Never heard before, though, was the Bach Cello Suite No. 1 in G major, BWV 1007, arranged for piano by Caroline Tyler and played by her. It could almost have been a different piece, all dreamy and C19th Romantic and hardly Bach at all. Sacrilege, some might say, but one is accustomed to what one is accustomed to and after much of a lifetime with this music as cello music- once hearing it arranged for bass guitar, one needs more than one chance to appreciate it as anything else. Beautifully done, fascinating if not alarming to hear, I'm sure my initial reservations would be overcome in due course but leopards might need to learn to change their spots.
It was by way of a bridge to Rebecca and Caroline joining forces for the Rachmaninov Sonata, op.19, which by some inverse symmetry had the famous piano man writing for cello. While all four movements mixed their moods between melancholy and bursts of rhapsodic melody, the mournful opening gave way to misty distances before some restlessness in the Allegro second.
Caroline's sumptuous piano in the highlight Andante seemed to fade in sympathy with Rebecca's sorrowful cello, each climax receding like dimming light. Whatever mysteries it was evoking have only been enhanced by the illegible scrawl of the note I made about the finale before it ended more in celebration, redemption or sweetness and light.

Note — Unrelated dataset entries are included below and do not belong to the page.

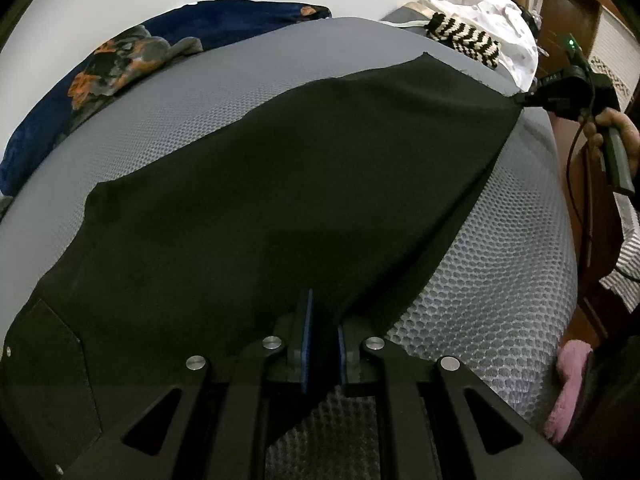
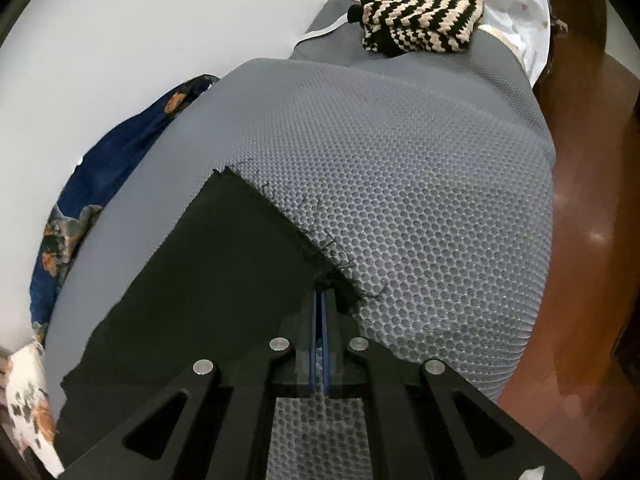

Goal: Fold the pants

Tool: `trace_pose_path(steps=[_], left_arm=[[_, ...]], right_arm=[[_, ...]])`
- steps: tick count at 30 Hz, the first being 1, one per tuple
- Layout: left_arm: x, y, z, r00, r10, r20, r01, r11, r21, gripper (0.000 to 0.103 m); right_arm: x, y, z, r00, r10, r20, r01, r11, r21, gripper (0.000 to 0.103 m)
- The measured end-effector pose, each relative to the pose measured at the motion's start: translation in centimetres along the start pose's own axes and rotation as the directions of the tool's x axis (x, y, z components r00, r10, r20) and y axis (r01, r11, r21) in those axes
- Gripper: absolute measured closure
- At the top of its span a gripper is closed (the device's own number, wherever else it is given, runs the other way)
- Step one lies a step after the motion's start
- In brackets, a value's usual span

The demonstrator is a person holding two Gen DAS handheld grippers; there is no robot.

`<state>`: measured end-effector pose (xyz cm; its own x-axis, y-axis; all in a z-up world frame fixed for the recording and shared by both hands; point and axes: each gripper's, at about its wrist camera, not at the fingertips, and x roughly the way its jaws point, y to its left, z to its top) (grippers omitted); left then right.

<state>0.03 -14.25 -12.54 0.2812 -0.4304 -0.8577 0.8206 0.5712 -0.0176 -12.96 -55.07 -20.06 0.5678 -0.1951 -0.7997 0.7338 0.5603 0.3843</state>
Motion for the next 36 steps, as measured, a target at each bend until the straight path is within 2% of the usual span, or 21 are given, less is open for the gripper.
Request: trace_pose_path(steps=[3, 5, 8, 10, 12, 16, 18, 19, 21, 23, 27, 32, 36], left_arm=[[0.0, 0.1, 0.1, 1.000, -0.010, -0.011, 0.009, 1.000, -0.004, 0.089], [-0.2, 0.3, 0.2, 0.999, -0.026, -0.023, 0.026, 1.000, -0.011, 0.084], [-1.3, 0.9, 0.1, 0.997, -0.074, -0.028, 0.073, 0.997, -0.039, 0.071], [-2.7, 1.7, -0.1, 0.996, -0.093, 0.009, 0.094, 0.994, -0.059, 0.057], [-3.9, 2.9, -0.3, 0.996, -0.079, 0.050, 0.083, 0.991, -0.100, 0.049], [-4.1, 5.8, -0.6, 0.996, -0.060, 0.067, 0.073, 0.973, -0.220, 0.049], [-2.7, 6.8, -1.1, 0.999, -0.031, 0.007, 0.032, 0.963, -0.269, 0.049], [-2.2, 6.9, -1.3, 1.000, -0.027, -0.013, 0.022, 0.962, -0.271, 0.049], [-1.2, 6.8, -1.9, 0.999, -0.011, -0.051, -0.003, 0.966, -0.260, 0.049], [-1.4, 6.1, -2.0, 0.999, 0.008, -0.046, -0.018, 0.975, -0.223, 0.049], [-1.8, 6.2, -1.8, 0.999, -0.042, -0.025, 0.034, 0.964, -0.264, 0.049], [-2.0, 6.9, -0.6, 1.000, -0.012, 0.008, 0.014, 0.947, -0.320, 0.049], [-2.1, 8.0, -0.3, 1.000, 0.010, 0.011, -0.005, 0.925, -0.380, 0.049]], right_arm=[[1.0, -0.4, -0.3, 1.000, -0.017, -0.021, 0.017, 1.000, 0.005, 0.102], [0.8, -0.4, -0.2, 1.000, -0.016, -0.015, 0.016, 1.000, 0.009, 0.102], [0.8, -0.1, -0.2, 1.000, -0.026, -0.014, 0.026, 1.000, -0.013, 0.102], [0.8, -0.1, 0.0, 1.000, -0.025, -0.008, 0.025, 1.000, -0.010, 0.102], [0.9, -0.1, 0.2, 1.000, -0.024, -0.006, 0.024, 1.000, -0.007, 0.102], [1.2, -0.1, 0.2, 0.999, -0.034, -0.008, 0.034, 0.999, -0.022, 0.102], [1.3, 0.0, 0.5, 0.999, -0.028, -0.032, 0.027, 0.999, -0.038, 0.099], [1.1, -0.2, 0.8, 0.999, -0.025, -0.039, 0.024, 0.999, -0.034, 0.095], [0.8, -0.6, 1.3, 0.998, -0.020, -0.065, 0.019, 1.000, -0.016, 0.077], [-0.1, -0.7, 2.1, 0.999, -0.010, -0.039, 0.010, 1.000, -0.021, 0.077], [-0.5, 0.9, 5.4, 0.994, 0.099, -0.036, -0.101, 0.993, -0.066, 0.077], [2.5, 5.2, 9.5, 0.963, 0.240, -0.122, -0.255, 0.958, -0.131, 0.077], [6.5, 7.9, 11.7, 0.939, 0.271, -0.214, -0.305, 0.941, -0.148, 0.077]])
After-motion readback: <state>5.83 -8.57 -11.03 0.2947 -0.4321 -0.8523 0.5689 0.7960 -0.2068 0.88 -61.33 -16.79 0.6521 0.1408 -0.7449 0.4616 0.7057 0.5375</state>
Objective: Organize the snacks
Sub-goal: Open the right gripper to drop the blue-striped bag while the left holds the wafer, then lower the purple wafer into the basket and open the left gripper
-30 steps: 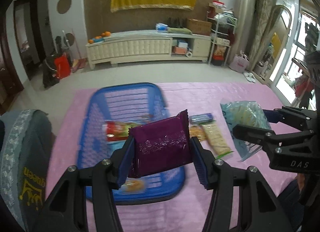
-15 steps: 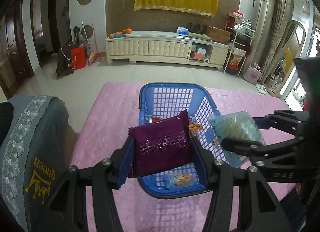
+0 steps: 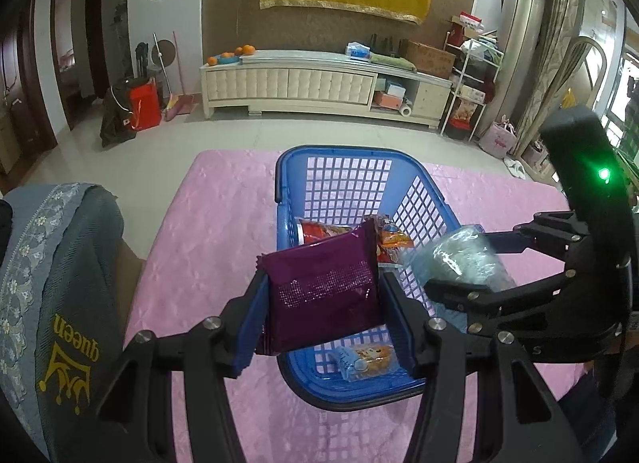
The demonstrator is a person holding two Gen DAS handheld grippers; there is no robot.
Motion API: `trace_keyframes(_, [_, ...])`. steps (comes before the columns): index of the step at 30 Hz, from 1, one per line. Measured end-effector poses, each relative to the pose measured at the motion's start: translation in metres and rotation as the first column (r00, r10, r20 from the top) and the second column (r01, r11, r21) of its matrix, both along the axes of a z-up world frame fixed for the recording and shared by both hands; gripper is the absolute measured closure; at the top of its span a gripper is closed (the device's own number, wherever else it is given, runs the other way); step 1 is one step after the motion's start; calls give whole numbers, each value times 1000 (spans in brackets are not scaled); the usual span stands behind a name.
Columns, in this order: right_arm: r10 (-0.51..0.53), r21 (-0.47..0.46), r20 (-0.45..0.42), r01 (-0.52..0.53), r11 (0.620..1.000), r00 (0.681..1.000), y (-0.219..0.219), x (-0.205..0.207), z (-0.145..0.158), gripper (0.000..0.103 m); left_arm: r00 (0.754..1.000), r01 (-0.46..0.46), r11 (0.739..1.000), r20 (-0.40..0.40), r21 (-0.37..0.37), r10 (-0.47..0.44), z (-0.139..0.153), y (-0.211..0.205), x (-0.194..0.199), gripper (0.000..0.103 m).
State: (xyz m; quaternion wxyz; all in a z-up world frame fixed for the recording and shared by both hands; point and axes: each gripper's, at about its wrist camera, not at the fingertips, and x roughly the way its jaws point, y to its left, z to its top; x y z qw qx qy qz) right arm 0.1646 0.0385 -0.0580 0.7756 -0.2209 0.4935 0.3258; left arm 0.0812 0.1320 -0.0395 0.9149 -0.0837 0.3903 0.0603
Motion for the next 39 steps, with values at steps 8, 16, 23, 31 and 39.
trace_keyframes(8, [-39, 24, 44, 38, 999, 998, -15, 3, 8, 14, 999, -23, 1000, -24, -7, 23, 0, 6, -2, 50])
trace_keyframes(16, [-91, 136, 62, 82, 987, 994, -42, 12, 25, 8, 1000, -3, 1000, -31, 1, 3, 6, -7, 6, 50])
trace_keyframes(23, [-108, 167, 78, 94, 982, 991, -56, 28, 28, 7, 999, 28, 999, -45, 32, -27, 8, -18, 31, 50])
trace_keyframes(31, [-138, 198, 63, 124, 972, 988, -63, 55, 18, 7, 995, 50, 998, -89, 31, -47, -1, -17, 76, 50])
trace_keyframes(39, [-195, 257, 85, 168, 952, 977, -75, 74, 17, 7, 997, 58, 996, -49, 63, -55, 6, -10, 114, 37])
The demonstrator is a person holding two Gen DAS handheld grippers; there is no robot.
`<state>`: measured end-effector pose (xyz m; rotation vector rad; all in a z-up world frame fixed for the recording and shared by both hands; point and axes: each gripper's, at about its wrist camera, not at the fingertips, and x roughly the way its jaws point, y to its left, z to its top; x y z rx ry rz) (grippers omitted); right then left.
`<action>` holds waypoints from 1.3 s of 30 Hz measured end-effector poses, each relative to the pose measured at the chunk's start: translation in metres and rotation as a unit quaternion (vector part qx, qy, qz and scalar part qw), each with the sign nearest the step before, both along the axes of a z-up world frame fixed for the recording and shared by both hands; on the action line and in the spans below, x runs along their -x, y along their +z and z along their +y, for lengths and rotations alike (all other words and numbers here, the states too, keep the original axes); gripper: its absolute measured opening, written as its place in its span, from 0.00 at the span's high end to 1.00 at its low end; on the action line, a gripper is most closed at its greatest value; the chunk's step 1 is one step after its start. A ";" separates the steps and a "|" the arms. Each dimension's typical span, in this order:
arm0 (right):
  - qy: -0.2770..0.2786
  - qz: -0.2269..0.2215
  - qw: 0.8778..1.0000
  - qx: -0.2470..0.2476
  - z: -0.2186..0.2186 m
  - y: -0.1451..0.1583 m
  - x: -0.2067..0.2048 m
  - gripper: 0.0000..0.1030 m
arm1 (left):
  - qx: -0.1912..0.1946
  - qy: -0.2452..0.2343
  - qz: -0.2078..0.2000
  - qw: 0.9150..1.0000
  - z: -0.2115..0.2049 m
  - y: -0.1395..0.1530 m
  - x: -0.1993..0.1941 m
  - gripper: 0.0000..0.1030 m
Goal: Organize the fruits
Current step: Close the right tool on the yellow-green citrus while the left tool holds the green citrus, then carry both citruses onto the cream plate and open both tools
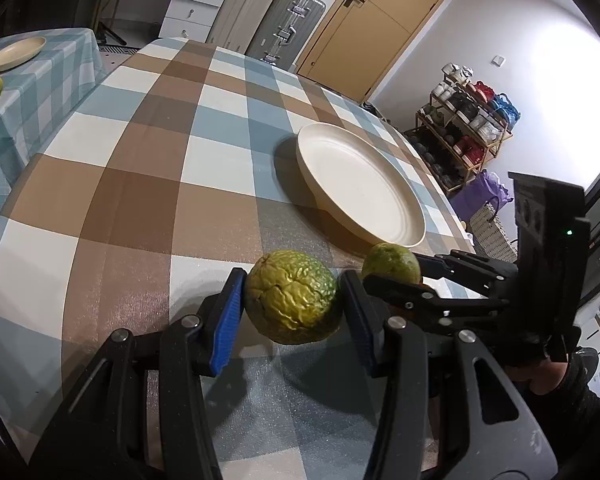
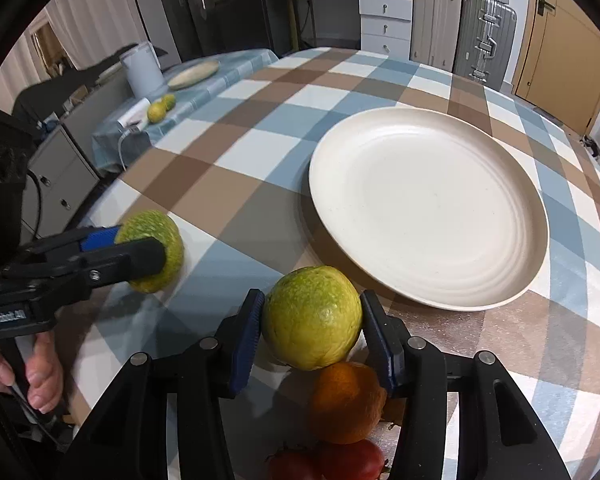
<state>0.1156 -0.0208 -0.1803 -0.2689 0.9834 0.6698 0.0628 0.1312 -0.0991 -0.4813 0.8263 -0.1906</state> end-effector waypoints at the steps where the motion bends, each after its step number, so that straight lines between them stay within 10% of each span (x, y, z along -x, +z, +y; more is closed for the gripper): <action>1: -0.001 0.000 1.000 -0.009 -0.001 0.002 0.000 0.52 | 0.000 0.000 0.000 1.000 0.000 0.001 -0.001 0.56; 24: -0.054 -0.016 0.978 -0.201 -0.086 0.067 -0.078 0.52 | -0.016 -0.046 -0.029 0.998 -0.052 0.059 -0.141 0.56; 39: -0.084 0.055 0.969 -0.226 -0.088 0.030 -0.187 0.52 | -0.030 -0.077 0.008 0.997 -0.075 0.018 -0.247 0.56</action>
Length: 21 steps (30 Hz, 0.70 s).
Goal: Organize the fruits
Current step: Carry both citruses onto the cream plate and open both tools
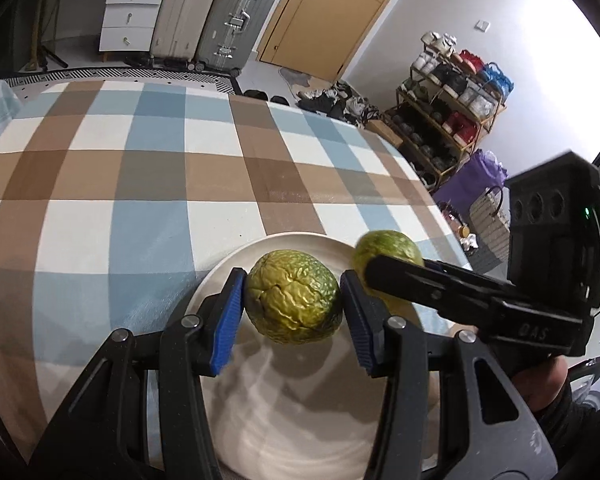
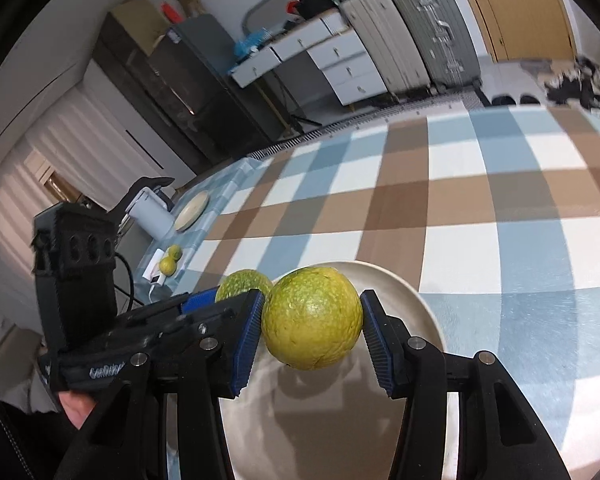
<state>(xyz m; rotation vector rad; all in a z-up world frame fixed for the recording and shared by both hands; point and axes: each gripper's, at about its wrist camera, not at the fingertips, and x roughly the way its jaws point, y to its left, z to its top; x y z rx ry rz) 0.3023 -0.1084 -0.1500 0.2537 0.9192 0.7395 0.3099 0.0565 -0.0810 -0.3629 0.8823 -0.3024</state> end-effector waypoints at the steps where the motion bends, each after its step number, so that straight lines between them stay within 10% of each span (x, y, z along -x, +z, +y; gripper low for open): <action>1: -0.003 0.006 1.000 0.001 0.001 -0.004 -0.005 0.52 | -0.002 -0.001 0.002 1.000 -0.001 -0.003 -0.003 0.56; 17: -0.034 0.042 0.998 -0.032 -0.001 -0.023 -0.027 0.36 | -0.006 0.005 0.006 1.000 -0.002 -0.016 -0.015 0.54; 21: -0.041 0.028 0.998 -0.042 -0.007 -0.010 -0.020 0.36 | -0.014 0.016 -0.003 1.000 0.000 -0.003 -0.006 0.33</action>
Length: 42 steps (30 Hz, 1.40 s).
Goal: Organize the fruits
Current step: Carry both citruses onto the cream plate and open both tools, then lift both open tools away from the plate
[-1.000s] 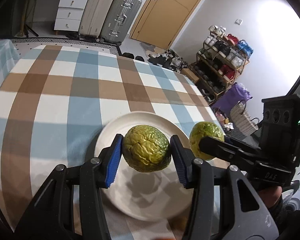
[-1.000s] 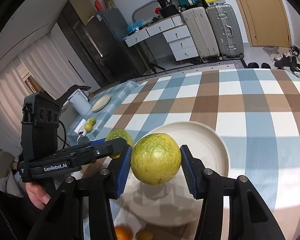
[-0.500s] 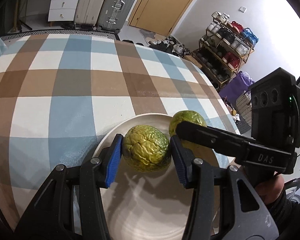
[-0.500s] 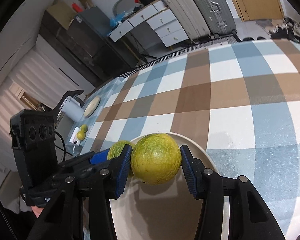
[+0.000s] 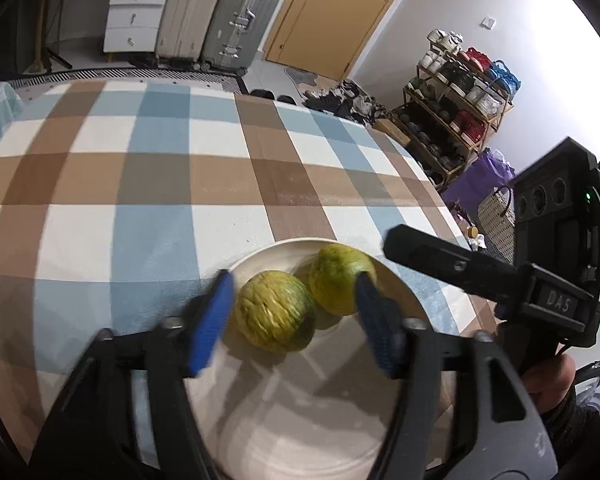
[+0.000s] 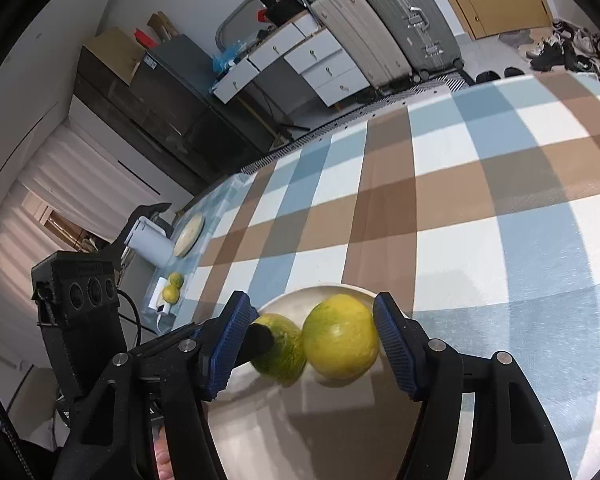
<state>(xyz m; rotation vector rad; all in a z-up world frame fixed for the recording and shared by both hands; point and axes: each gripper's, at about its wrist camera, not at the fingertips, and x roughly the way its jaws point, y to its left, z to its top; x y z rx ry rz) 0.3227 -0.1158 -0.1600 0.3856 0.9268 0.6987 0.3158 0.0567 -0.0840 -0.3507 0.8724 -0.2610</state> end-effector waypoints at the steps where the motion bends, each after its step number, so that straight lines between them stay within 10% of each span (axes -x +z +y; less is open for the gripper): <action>1: -0.002 -0.003 1.000 -0.004 -0.003 0.004 0.003 0.34 | -0.003 0.003 -0.004 1.000 0.001 0.004 0.003 0.31; 16: -0.042 -0.081 0.996 0.002 -0.043 0.064 0.092 0.02 | -0.080 0.050 -0.066 0.993 -0.007 0.070 0.097 0.06; 42: -0.031 -0.244 0.963 0.110 -0.039 0.078 0.271 0.00 | -0.098 0.060 -0.070 0.991 -0.034 0.070 0.238 0.01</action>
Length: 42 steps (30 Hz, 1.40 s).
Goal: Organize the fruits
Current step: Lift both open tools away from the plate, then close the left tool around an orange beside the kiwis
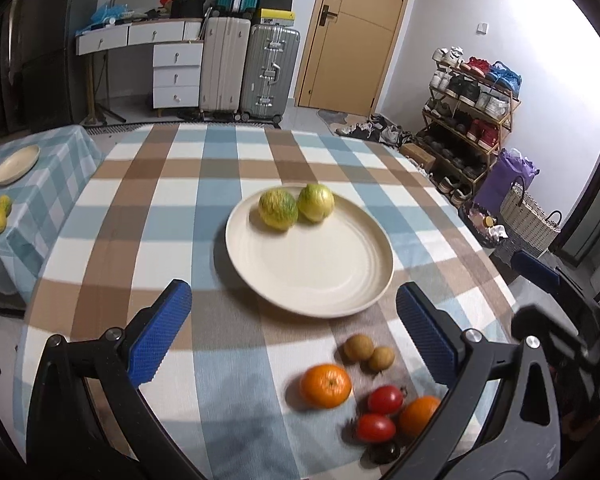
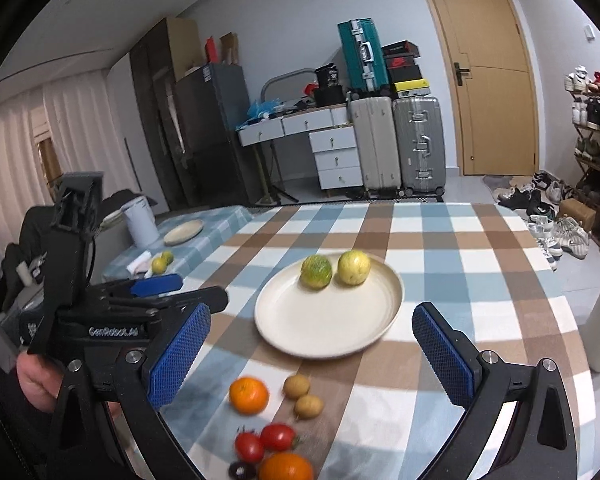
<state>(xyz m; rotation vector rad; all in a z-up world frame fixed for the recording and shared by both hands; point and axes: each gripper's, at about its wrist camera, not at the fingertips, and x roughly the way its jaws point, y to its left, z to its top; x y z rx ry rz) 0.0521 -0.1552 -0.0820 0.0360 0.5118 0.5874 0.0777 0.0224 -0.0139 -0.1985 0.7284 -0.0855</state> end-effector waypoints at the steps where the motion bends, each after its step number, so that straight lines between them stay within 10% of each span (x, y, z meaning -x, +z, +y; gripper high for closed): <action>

Not only impressive but making one think about esoteric questions. A long time ago, knowing no better, I bought a secondhand recording of a disc of Monteverdi arranged and conducted by Karajan. It was entirely inappropriate and I threw it away rather than keep it in the house. Bach arr. Tyler was still gorgeous music. He would have been interested not only to hear the pianoforte but what lushness Caroline made of his austere Prelude. He might even have wished he'd had the chance to do it that way.